(Beginning of Exercise data)

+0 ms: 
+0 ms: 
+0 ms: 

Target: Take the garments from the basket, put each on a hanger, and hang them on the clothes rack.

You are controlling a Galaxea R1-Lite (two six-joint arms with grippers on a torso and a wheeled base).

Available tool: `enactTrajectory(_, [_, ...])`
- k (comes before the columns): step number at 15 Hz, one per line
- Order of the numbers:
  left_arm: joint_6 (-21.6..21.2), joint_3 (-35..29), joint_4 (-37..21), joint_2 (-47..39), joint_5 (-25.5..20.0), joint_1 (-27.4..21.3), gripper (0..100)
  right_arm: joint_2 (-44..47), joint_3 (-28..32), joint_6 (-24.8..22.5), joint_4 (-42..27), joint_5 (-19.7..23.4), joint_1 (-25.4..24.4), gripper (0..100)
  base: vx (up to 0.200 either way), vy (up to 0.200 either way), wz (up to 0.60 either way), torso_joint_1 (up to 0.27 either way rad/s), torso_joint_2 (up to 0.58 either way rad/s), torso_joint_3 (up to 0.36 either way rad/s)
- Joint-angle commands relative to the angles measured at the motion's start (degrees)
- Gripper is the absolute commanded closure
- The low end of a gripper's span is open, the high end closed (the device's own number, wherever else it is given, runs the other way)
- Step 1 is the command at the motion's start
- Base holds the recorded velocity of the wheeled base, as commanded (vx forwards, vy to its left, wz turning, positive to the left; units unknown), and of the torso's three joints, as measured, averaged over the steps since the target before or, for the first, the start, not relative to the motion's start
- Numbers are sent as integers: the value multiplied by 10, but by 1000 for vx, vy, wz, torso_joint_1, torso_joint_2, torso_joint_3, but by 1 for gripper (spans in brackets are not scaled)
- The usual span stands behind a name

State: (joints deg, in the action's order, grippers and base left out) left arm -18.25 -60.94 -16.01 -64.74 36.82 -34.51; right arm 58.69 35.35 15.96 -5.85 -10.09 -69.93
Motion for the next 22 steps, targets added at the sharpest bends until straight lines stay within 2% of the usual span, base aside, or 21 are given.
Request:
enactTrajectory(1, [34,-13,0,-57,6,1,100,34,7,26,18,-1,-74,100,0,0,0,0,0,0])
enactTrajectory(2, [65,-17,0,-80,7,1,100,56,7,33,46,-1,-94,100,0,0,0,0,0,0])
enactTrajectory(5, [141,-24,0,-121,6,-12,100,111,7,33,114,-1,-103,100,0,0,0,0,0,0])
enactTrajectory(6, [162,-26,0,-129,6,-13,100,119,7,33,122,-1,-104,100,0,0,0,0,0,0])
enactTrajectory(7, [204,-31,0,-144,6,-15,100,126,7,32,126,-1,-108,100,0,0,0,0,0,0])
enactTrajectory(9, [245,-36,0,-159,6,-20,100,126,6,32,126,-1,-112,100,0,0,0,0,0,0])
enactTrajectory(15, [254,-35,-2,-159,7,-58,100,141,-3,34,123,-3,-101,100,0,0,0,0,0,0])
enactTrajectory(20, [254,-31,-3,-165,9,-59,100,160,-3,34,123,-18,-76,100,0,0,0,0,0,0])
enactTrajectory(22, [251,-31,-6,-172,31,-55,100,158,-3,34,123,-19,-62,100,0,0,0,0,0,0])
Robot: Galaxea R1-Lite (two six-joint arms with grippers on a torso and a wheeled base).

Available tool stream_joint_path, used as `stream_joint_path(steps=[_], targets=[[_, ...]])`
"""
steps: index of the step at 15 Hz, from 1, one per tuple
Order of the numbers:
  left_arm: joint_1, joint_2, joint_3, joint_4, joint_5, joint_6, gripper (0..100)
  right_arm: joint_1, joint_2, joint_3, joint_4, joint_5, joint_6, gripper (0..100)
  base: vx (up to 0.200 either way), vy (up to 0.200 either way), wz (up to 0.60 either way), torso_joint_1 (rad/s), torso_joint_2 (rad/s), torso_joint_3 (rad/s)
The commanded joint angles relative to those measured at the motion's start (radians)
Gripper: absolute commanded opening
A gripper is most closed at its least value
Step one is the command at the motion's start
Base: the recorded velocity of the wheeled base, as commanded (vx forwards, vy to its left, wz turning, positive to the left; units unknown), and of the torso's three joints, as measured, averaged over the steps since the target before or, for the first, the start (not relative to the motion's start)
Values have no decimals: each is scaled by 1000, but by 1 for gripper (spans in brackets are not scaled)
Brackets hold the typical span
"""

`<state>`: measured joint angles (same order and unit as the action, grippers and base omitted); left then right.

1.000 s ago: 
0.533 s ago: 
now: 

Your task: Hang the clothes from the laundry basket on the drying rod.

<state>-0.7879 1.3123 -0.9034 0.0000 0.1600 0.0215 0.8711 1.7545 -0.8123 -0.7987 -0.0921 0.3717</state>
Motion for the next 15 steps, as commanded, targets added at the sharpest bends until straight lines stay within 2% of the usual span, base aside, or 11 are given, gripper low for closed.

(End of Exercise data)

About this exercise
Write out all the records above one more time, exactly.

Result for this exercise
+0 ms: 
+0 ms: 
+0 ms: 

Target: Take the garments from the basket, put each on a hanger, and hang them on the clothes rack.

You are controlling a Galaxea R1-Lite (two six-joint arms with grippers on a torso and a wheeled base).

Available tool: `enactTrajectory(_, [_, ...])`
- k (comes before the columns): step number at 15 Hz, one per line
- Order of the numbers:
  left_arm: joint_6 (-21.6..21.2), joint_3 (-35..29), joint_4 (-37..21), joint_2 (-47..39), joint_5 (-25.5..20.0), joint_1 (-27.4..21.3), gripper (0..100)
  right_arm: joint_2 (-44..47), joint_3 (-28..32), joint_6 (-24.8..22.5), joint_4 (-42..27), joint_5 (-19.7..23.4), joint_1 (-25.4..24.4), gripper (0..100)
  base: vx (up to 0.200 either way), vy (up to 0.200 either way), wz (up to 0.60 either way), torso_joint_1 (up to 0.27 either way rad/s), torso_joint_2 (up to 0.58 either way rad/s), torso_joint_3 (up to 0.36 either way rad/s)
- Joint-angle commands relative to the angles measured at the motion's start (degrees)
- Gripper is the absolute commanded closure
- The low end of a gripper's span is open, the high end closed (the device's own number, wherever else it is given, runs the other way)
- Step 1 is the command at the motion's start
- Base holds the recorded velocity of the wheeled base, as commanded (vx forwards, vy to its left, wz turning, positive to the left; units unknown), and of the torso's three joints, as measured, averaged over the steps since the target before or, for the first, the start, not relative to the motion's start
- Numbers are sent as integers: the value multiplied by 10, but by 1000 for vx, vy, wz, torso_joint_1, torso_joint_2, torso_joint_3, but by 1 for gripper (spans in brackets are not scaled)
- The usual span stands behind a name

State: (joints deg, in the action's order, grippers and base left out) left arm -18.25 -60.94 -16.01 -64.74 36.82 -34.51; right arm 58.69 35.35 15.96 -5.85 -10.09 -69.93
Motion for the next 22 steps, targets added at the sharpest bends until straight lines stay within 2% of the usual span, base aside, or 21 are given.
Request:
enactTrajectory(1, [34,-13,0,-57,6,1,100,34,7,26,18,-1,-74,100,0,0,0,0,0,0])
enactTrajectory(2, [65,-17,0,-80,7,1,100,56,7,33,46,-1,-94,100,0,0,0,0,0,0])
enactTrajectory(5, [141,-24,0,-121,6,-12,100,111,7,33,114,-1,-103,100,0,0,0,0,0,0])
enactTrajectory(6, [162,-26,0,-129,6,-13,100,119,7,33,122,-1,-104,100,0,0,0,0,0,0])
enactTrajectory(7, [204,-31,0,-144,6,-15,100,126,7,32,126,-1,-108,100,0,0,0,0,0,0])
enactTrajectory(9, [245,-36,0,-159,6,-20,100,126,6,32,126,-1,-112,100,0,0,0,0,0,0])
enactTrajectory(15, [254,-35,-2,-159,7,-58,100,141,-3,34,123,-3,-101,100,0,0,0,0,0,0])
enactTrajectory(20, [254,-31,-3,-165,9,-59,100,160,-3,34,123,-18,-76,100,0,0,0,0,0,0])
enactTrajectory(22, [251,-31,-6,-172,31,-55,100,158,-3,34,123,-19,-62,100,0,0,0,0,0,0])
Robot: Galaxea R1-Lite (two six-joint arms with grippers on a torso and a wheeled base).

Available tool stream_joint_path, used as `stream_joint_path(steps=[_], targets=[[_, ...]])`
"""
steps: index of the step at 15 Hz, from 1, one per tuple
Order of the numbers:
  left_arm: joint_1, joint_2, joint_3, joint_4, joint_5, joint_6, gripper (0..100)
  right_arm: joint_1, joint_2, joint_3, joint_4, joint_5, joint_6, gripper (0..100)
  base: vx (up to 0.200 either way), vy (up to 0.200 either way), wz (up to 0.60 either way), torso_joint_1 (rad/s), torso_joint_2 (rad/s), torso_joint_3 (rad/s)
The commanded joint angles relative to those measured at the motion's start (radians)
Gripper: absolute commanded opening
A gripper is most closed at its least value
Step one is the command at the motion's start
Base: the recorded velocity of the wheeled base, as commanded (vx forwards, vy to its left, wz turning, positive to the left; units unknown), and of the torso's three joints, as measured, averaged over the steps since the target before or, for the first, the start (not relative to the motion's start)
Values have no decimals: each is scaled by 1000, but by 1 for gripper (spans in brackets are not scaled)
Brackets hold the typical span
"""

`<state>`: measured joint angles (same order and unit as the action, grippers and base omitted); left then right.

1.000 s ago: 
0.533 s ago: 
now: 

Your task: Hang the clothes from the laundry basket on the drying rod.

<state>-0.7879 1.3123 -0.9034 0.0000 0.1600 0.0215 0.8711 1.7545 -0.8123 -0.7987 -0.0921 0.3717</state>
Motion for the next 15 steps, as commanded, targets added at the sharpest bends until straight lines stay within 2% of the usual span, base aside, or 11 are given, gripper low for closed.

Nothing else is required to complete the output.